In November 2009 his great-grandson managed, in the framework of the law of historical memory of Spain (2007), a statement of moral reparation and personal recognition by the Ministry of Justice, awarded to those who unjustly suffered persecution or violence during the Civil war and Franco's dictatorship. They have also received the same recognition, among others, Miguel Hernández and Lluís Companys. In November 2011 the Tormos city council decided to give the name "Alcalde José Perelló Torrens" to a new street as an act of recognition to the labour of José Perelló Torrens.
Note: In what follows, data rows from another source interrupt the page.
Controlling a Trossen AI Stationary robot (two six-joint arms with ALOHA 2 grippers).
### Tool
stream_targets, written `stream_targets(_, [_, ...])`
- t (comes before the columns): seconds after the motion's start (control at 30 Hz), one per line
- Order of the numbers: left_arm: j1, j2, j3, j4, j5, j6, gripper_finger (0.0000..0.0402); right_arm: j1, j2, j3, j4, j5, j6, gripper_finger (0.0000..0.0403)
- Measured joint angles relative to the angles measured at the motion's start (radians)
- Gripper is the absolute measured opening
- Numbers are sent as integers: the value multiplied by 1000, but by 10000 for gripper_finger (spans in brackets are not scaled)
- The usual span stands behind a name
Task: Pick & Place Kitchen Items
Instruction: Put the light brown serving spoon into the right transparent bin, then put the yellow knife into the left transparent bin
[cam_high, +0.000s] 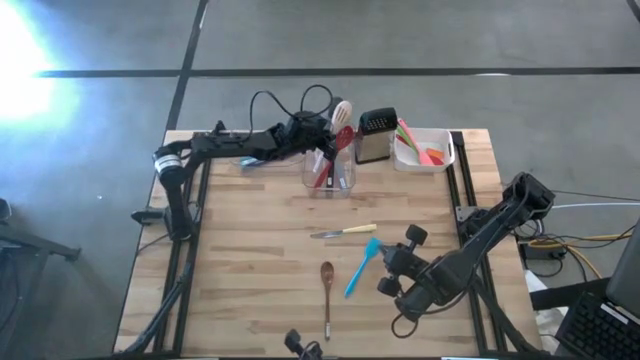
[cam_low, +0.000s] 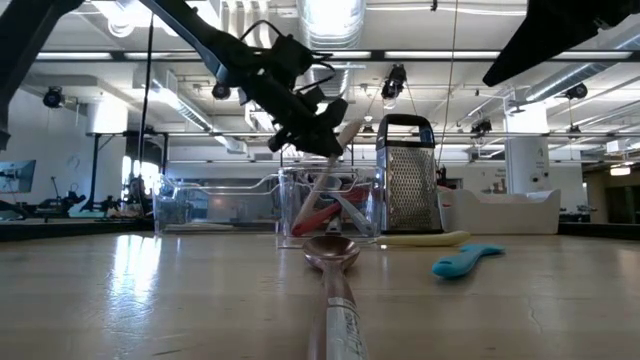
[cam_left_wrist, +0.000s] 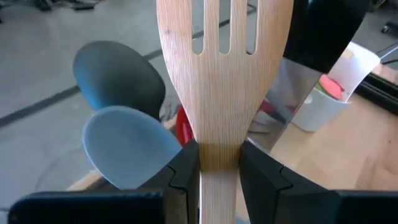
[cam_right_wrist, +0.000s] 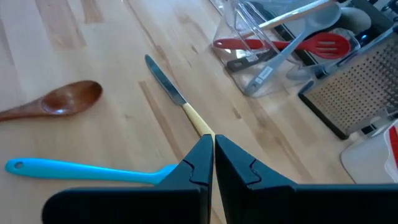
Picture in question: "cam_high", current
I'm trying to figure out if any pink silicone spatula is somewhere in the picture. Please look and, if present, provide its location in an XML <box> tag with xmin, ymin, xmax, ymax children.
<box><xmin>397</xmin><ymin>118</ymin><xmax>435</xmax><ymax>167</ymax></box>

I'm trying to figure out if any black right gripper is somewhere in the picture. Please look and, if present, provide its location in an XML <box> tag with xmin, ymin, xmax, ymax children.
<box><xmin>377</xmin><ymin>223</ymin><xmax>430</xmax><ymax>299</ymax></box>

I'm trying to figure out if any black metal stand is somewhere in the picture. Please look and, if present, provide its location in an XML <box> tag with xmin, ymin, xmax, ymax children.
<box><xmin>0</xmin><ymin>198</ymin><xmax>81</xmax><ymax>264</ymax></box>

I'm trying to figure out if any black plastic spoon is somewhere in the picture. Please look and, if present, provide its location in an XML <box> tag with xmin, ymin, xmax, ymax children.
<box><xmin>325</xmin><ymin>96</ymin><xmax>347</xmax><ymax>191</ymax></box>

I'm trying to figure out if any brown wooden spoon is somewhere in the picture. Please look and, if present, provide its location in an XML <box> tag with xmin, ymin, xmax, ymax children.
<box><xmin>319</xmin><ymin>260</ymin><xmax>335</xmax><ymax>341</ymax></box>

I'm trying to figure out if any metal box grater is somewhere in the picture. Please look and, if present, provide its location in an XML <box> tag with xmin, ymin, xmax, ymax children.
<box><xmin>354</xmin><ymin>106</ymin><xmax>399</xmax><ymax>165</ymax></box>

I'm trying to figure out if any black aluminium table frame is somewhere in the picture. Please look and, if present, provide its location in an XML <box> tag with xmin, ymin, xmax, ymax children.
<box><xmin>119</xmin><ymin>128</ymin><xmax>544</xmax><ymax>357</ymax></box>

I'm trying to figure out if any white crumpled paper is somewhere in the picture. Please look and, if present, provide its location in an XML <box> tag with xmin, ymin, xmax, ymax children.
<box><xmin>523</xmin><ymin>269</ymin><xmax>569</xmax><ymax>354</ymax></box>

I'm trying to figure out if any red silicone spatula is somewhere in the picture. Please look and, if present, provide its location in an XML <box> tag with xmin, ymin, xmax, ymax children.
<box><xmin>394</xmin><ymin>133</ymin><xmax>445</xmax><ymax>167</ymax></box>

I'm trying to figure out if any black side desk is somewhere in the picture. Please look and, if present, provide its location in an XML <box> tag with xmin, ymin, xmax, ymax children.
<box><xmin>528</xmin><ymin>277</ymin><xmax>614</xmax><ymax>312</ymax></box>

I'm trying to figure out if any white plastic bin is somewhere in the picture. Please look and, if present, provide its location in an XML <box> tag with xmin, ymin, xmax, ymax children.
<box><xmin>392</xmin><ymin>127</ymin><xmax>456</xmax><ymax>174</ymax></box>

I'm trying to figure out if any dark red silicone spoon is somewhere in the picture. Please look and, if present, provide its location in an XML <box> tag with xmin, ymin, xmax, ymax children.
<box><xmin>313</xmin><ymin>124</ymin><xmax>356</xmax><ymax>189</ymax></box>

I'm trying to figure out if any black laptop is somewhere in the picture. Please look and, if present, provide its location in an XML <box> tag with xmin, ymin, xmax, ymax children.
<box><xmin>554</xmin><ymin>217</ymin><xmax>640</xmax><ymax>360</ymax></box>

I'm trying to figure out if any black power box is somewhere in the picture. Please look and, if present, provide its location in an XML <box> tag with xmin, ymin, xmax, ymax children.
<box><xmin>518</xmin><ymin>241</ymin><xmax>555</xmax><ymax>262</ymax></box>

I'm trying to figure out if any black base bracket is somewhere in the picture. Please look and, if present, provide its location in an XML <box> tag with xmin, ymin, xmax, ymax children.
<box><xmin>130</xmin><ymin>208</ymin><xmax>169</xmax><ymax>226</ymax></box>

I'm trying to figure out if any yellow cable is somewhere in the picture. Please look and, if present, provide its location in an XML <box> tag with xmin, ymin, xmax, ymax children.
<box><xmin>527</xmin><ymin>232</ymin><xmax>636</xmax><ymax>281</ymax></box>

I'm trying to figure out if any white cable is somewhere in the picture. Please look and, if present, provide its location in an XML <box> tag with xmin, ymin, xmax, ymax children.
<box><xmin>549</xmin><ymin>201</ymin><xmax>640</xmax><ymax>211</ymax></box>

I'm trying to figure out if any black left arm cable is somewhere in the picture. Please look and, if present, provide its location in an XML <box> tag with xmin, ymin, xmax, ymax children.
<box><xmin>248</xmin><ymin>83</ymin><xmax>335</xmax><ymax>132</ymax></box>

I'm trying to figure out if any cream-handled knife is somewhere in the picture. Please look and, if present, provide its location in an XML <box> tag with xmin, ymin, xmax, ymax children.
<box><xmin>309</xmin><ymin>223</ymin><xmax>378</xmax><ymax>240</ymax></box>

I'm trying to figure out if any small black camera box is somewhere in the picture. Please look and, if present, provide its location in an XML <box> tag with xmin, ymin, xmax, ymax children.
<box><xmin>283</xmin><ymin>328</ymin><xmax>324</xmax><ymax>360</ymax></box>

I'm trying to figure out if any teal silicone spatula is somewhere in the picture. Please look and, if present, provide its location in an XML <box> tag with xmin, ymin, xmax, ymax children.
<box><xmin>343</xmin><ymin>237</ymin><xmax>384</xmax><ymax>299</ymax></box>

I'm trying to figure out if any tall clear plastic container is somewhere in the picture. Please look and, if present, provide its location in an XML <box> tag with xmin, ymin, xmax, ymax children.
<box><xmin>301</xmin><ymin>122</ymin><xmax>359</xmax><ymax>199</ymax></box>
Other data of interest are that Jose Perelló Torrens emigrated to America, arriving at Ellis Island (New York) on February 14, 1917, aboard the ship "Antonio Lopez" that had left the port of Valencia. His son, José Perelló Ballester (1913–1939), enlisted in the battalion "Alicante Rojo" in August 1936, participated in the battle of Sigüenza (August–October 1936). Corps of the army was subsequently framed in the 71 ª mixed Brigade of the 12th Division of the IV, fighting in the Battle of Guadalajara (March 1937) against the Corpo Truppe Volontarie sent by Benito Mussolini to Spain. He later formed part of the 113 ª mixed Brigade of 36 Division of the VII Corps of the people's Republic Army (EPR), fighting in Extremadura. He studied at the Popular School of war no.3 infantry located in Paterna (Valencia) reaching the rank of Lieutenant in campaign in August 1938.